In the future, how much the seas rise, and how fast, will increasingly be due to ice melting in Greenland and the Antarctic. And this is driven by past, current and future use of fossil fuels.

Billions of dollars of New Zealand’s built assets are close enough to the coast to be affected by rising seas this century. And the effects will be felt much faster than you might think – only another decade or so before we are seeing what we are used to thinking of as ‘1-in-100-year’ coastal flooding happening every year.

Two key takeaways from a business perspective are:

  • Rapid transition to zero carbon is the only way to play our part in putting an eventual halt to sea level rise.
  • That the only real certainty about New Zealand of the future is that it will look very different to the New Zealand of today.

Dealing with uncertainty

The SeaRise study is a great step forward in understanding the risks to our coastal areas, but it is not a crystal ball. The science involved in SLR projections is incredibly complex but we are fortunate that we have highly capable experts at NIWA, GNS Science and our climate research centres across New Zealand.

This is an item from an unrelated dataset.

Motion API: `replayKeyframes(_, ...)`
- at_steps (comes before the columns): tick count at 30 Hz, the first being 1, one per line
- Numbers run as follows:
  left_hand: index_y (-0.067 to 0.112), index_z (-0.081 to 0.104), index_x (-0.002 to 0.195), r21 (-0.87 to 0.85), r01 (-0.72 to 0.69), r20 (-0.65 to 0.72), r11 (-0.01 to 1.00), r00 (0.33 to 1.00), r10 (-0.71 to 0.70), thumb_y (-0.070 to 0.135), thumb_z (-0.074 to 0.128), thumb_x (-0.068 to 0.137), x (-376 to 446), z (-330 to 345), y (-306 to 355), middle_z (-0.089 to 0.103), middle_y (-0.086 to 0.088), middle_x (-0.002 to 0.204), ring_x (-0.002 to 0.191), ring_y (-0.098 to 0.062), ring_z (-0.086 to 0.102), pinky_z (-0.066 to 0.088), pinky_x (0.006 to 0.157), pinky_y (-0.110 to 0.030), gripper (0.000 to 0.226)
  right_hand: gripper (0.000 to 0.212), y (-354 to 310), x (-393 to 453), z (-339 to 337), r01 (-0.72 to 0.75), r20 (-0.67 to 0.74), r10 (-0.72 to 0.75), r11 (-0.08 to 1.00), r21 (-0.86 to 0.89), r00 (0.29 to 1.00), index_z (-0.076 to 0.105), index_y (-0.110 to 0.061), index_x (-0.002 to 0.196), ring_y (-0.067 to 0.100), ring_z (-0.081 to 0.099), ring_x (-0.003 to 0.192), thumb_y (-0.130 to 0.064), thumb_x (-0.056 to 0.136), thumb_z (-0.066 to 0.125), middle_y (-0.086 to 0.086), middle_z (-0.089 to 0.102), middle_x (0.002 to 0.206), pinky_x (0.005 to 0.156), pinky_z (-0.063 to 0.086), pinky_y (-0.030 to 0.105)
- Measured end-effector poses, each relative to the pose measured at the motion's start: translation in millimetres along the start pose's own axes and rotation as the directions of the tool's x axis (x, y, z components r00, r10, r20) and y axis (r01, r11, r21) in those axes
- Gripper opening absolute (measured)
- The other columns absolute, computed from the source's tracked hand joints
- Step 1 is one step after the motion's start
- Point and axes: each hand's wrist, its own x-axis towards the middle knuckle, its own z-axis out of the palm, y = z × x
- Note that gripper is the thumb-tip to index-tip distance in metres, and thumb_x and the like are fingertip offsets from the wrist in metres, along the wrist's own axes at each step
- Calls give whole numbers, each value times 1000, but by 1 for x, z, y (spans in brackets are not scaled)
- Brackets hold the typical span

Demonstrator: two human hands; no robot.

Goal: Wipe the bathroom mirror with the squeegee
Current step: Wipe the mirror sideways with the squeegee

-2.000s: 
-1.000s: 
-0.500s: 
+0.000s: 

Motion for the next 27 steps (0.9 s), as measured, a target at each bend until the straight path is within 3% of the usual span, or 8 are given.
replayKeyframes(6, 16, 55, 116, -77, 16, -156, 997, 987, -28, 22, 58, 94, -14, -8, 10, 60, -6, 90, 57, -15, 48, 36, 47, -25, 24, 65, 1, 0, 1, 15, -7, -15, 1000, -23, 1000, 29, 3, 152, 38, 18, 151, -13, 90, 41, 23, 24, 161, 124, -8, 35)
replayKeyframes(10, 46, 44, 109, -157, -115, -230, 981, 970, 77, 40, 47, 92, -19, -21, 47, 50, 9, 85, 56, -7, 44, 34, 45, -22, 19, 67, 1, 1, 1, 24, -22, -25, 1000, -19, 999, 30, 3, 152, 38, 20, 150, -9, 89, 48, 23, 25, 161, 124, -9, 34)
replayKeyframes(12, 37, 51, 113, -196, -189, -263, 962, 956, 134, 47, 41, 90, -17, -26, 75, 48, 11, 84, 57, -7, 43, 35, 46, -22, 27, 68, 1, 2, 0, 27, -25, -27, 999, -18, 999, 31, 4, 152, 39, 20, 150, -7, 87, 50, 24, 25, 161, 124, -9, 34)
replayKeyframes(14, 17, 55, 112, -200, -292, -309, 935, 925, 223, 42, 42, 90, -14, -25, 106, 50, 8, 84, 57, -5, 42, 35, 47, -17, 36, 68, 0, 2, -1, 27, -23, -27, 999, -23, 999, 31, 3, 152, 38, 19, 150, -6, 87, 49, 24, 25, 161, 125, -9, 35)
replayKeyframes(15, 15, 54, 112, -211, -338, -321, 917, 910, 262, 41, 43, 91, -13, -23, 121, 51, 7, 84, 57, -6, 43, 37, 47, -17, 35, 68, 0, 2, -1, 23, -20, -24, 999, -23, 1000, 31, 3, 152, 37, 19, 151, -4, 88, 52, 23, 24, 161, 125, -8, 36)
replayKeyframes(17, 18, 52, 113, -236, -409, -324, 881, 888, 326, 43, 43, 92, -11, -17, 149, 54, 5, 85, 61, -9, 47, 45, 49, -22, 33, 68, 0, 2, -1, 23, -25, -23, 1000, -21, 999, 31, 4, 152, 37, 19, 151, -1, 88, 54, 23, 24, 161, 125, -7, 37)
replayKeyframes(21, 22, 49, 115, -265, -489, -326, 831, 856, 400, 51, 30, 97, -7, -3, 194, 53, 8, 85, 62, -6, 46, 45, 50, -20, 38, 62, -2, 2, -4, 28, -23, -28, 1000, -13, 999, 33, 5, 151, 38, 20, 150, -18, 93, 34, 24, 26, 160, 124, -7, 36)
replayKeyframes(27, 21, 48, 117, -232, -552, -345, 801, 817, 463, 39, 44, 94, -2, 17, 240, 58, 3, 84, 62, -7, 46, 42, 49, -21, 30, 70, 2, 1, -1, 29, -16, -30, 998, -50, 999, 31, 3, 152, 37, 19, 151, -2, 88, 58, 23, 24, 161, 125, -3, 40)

We can predict the direction of travel, and a likely plausible range of scenarios, but the actual metres and centimetres in any given location, at any particular time, still hold a great deal of uncertainty.

We know from a business perspective that uncertainty makes everything more challenging. And these are challenges we have to learn to live with. Climate change is a risk multiplier – it stretches the standard distribution curve – so what used to be an occasional occurrence becomes normal, and we will start to see extremes that we have never experienced before.

“Even if you work entirely remotely in Queenstown, you will still be impacted by the effects of sea level rise, along with all the other aspects of climate change on the local and global economies.”

The way forward

Like many aspects of climate change, SLR will permeate and change our communities. On the coast itself, tough choices will have to be made to Protect, Accommodate or Retreat (PAR) housing, infrastructure and commercial buildings, as well as sites of special significance such as urupā. This will bring an emotional and financial toll on people and businesses affected.

Wide-scale regional planning, supported by significant funding and resources, will be needed simply to work through what affected parties can expect to see, and to deliver the necessary changes to infrastructure and services, such as transport, education, health and the Three Waters programme.

So if you do not live on the coast, with your business within a few metres above the tide line, do you really need to concern yourself with these reports? The answer is a resounding ‘yes’.

Many of our major transport routes, urban centres and amenities are near the coast or accessed via coastal routes. Telecommunications and power lines often follow the same paths.

Adaptation effort will be needed all around our coastline at the same time. This could have cascading effects and delays across the country, similar to those we saw from Covid-19, but over a longer timeframe. And it is not just New Zealand going through this. Seas are rising globally and the resources needed for the PAR approach will be in high demand.

Even if you work entirely remotely in Queenstown, you will still be impacted by the effects of sea level rise, along with all the other aspects of climate change on the local and global economies.

Emerging opportunities

So what should you be doing, or planning to do?

  • Start off by understanding and assessing your risks – from the transition to zero carbon and from the physical changes to our weather patterns and sea levels.
  • Consider how you can make your strategy, business model and operational planning dynamic and adaptive. This will help you become more resilient to future impacts and more agile to take advantage of emerging opportunities.
  • Embed this resilience and agility into your business – through your operating model, systems and processes. Focus on resilience and agility at every level – individual, team, function, division, executive. And then help your key suppliers and customers do the same.

The businesses of today and tomorrow will be a part of this uncertain future. They will help determine how successfully we all adapt around our threatened coastlines, as a society and as a nation.